Franchise taxes are often levied on top of corporate income taxes, and the increased cost of a franchise tax can be very harmful to a state’s economic competitiveness and ability to attract new businesses. Eliminating the franchise tax simplifies the tax code and removes a disincentive against in-state investments, which are penalized under the franchise tax system. 

West Virginia is currently undergoing a ten-year phase-out of its previous 0.7 percent franchise tax, with full repeal taking effect in 2015. Pennsylvania is also in a franchise tax phase-out, which will be complete by 2014. Kansas completed its phase-out in 2011. Missouri is the most recent state to begin a phase-out, voting in 2011 on a measure that phases out its state corporate franchise tax over five years. 

Franchise taxes, like all corporate taxes, are not really paid by the corporation but by customers (through increased product and service prices), employees (through lower wages), and others.
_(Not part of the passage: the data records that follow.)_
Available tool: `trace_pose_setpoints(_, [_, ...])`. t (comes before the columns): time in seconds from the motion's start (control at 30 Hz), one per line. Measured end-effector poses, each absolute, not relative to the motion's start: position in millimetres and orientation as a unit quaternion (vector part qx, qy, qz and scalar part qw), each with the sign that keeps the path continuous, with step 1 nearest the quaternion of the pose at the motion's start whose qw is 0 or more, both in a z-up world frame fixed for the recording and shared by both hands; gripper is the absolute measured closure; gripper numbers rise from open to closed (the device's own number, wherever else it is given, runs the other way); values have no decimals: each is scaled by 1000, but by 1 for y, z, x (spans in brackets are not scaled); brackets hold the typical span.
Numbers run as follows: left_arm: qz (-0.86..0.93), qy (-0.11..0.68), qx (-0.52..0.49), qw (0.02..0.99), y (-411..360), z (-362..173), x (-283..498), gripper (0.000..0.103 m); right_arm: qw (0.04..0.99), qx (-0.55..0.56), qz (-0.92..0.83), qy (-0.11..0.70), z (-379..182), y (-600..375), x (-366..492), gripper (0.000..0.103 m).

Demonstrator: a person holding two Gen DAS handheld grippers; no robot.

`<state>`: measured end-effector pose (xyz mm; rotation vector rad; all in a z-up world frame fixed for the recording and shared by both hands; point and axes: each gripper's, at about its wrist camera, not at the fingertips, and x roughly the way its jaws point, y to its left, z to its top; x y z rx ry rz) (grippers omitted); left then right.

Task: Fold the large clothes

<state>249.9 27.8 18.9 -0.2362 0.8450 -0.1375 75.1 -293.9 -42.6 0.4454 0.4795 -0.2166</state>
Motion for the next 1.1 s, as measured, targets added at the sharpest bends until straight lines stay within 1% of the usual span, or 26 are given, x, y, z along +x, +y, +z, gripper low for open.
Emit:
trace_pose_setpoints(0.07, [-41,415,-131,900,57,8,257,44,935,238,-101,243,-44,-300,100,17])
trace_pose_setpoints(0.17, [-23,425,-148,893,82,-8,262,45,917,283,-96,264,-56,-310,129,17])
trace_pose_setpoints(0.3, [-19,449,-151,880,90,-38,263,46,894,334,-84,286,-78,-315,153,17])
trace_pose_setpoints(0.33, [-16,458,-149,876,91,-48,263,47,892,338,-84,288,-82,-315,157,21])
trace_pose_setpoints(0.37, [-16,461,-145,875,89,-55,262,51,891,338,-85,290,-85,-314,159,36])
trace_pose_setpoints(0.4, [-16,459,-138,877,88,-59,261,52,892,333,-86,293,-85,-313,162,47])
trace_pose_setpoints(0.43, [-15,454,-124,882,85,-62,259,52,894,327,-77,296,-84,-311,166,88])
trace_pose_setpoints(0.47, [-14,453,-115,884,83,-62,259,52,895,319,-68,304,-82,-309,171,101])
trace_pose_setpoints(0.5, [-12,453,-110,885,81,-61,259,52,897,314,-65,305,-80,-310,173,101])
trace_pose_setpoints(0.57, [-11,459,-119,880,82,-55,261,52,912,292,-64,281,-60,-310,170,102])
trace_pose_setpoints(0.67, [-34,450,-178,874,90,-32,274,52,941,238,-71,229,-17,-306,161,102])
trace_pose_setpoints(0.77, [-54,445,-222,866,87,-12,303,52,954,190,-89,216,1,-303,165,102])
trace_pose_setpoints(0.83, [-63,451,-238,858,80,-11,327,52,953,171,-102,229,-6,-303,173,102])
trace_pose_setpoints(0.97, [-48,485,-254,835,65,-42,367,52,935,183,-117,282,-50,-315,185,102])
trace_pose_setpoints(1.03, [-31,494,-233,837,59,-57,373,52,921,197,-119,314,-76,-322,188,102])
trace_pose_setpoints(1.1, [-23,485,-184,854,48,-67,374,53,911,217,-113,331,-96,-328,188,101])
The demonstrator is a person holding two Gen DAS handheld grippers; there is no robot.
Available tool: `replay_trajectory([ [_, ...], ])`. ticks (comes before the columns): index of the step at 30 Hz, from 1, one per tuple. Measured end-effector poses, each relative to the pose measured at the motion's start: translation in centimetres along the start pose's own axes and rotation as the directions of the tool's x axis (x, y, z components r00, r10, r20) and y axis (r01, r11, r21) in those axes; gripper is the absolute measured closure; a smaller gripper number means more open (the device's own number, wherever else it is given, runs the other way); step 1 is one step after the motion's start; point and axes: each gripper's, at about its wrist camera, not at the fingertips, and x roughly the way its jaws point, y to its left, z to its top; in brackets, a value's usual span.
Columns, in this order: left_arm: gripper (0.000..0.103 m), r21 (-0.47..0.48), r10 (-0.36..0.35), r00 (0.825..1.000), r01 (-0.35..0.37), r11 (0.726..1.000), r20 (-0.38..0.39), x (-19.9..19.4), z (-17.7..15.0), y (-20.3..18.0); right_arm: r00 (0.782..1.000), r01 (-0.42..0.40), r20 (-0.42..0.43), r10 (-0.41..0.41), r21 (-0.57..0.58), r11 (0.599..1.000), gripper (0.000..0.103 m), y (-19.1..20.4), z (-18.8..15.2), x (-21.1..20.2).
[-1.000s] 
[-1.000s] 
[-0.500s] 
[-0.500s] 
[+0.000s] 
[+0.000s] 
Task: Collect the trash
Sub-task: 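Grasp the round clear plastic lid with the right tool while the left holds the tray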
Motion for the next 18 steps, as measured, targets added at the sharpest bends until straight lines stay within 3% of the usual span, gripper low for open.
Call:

Lowering or eliminating franchise taxes improves a state’s competitiveness by eliminating a double tax on business. 

The following articles examine franchise taxes and how different states are approaching reform. 

Texas’s Margins Tax: Principles for Reform
Eli Lehrer and Julie Drenner describe how the Texas margins tax works, outline the promises made at the time of its creation, describe how those promises were broken, and provide three guiding principles for policymakers. 

The Franchise Tax Exception to the Federal Exemption Statute
Ronald Blasi examines the origin and history of franchise taxes, the authority of state and local governments to impose such taxes, and the legislative and judicial responses to the problems the taxes cause. He calls for elimination of the franchise tax exception to the federal exemption statute in order to promote clarity and administrative efficiency. 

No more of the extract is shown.